### [Your instructions]
The answer must consist of every line in the records that contains the word "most".
(Records for this exercise begins)
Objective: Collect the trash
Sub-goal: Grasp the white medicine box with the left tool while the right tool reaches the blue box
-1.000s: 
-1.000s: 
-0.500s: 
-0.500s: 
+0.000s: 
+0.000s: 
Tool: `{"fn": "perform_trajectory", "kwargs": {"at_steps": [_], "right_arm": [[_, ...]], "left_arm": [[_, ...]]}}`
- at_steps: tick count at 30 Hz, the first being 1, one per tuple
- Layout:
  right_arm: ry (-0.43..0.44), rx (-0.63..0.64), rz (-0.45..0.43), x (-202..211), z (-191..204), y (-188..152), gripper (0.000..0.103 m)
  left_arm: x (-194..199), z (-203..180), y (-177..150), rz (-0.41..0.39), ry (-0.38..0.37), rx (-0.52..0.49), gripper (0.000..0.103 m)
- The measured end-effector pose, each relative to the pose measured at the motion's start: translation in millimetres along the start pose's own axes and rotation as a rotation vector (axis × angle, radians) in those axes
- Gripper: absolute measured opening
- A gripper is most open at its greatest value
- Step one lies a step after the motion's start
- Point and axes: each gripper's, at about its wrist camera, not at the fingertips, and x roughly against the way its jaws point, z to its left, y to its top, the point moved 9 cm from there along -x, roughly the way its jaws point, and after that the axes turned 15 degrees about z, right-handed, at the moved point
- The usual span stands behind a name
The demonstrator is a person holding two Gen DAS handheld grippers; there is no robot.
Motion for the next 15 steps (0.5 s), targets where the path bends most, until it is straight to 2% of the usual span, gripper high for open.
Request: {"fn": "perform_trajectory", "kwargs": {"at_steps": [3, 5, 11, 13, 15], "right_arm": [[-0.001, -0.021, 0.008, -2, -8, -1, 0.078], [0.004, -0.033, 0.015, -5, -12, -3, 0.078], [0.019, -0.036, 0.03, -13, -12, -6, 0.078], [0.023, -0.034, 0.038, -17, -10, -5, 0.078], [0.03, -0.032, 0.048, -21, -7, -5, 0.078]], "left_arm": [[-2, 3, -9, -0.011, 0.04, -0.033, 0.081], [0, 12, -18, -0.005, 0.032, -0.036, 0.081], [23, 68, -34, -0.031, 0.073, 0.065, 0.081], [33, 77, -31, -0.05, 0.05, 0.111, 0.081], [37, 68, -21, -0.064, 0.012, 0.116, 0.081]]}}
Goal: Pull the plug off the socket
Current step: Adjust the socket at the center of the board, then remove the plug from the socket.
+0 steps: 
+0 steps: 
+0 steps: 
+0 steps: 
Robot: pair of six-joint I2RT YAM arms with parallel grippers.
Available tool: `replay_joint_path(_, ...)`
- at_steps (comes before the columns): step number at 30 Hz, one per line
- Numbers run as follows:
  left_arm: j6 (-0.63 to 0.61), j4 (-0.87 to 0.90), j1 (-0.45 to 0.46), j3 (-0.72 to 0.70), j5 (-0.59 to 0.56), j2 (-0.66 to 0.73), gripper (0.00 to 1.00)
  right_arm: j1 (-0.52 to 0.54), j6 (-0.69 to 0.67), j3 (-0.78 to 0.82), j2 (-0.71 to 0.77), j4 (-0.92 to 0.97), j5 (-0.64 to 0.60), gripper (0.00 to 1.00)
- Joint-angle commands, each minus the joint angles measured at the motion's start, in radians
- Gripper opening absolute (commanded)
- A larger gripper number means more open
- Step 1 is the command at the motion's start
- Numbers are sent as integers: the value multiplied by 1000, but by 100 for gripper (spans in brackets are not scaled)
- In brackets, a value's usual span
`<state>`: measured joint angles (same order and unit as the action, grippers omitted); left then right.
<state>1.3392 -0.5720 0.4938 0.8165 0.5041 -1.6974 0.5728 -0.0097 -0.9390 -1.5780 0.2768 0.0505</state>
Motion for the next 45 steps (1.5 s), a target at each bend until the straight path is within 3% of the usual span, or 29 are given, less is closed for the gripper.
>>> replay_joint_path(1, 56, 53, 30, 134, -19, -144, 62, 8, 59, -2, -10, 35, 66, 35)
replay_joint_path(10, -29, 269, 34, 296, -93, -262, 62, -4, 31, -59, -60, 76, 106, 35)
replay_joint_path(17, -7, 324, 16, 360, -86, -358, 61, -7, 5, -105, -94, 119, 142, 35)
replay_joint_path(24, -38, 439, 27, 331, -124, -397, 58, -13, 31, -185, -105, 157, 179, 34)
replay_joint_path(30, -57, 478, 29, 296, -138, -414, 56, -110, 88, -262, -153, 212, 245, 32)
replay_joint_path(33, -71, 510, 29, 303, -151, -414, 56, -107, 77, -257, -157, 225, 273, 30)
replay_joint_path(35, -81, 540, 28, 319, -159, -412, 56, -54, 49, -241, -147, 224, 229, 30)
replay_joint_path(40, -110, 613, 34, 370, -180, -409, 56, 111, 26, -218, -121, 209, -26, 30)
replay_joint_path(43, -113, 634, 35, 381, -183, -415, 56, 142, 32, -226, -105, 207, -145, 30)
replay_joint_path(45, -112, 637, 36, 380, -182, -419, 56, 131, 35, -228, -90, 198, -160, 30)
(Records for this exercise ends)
### [Output for this task]
- A gripper is most open at its greatest value
Motion for the next 15 steps (0.5 s), targets where the path bends most, until it is straight to 2% of the usual span, gripper high for open.

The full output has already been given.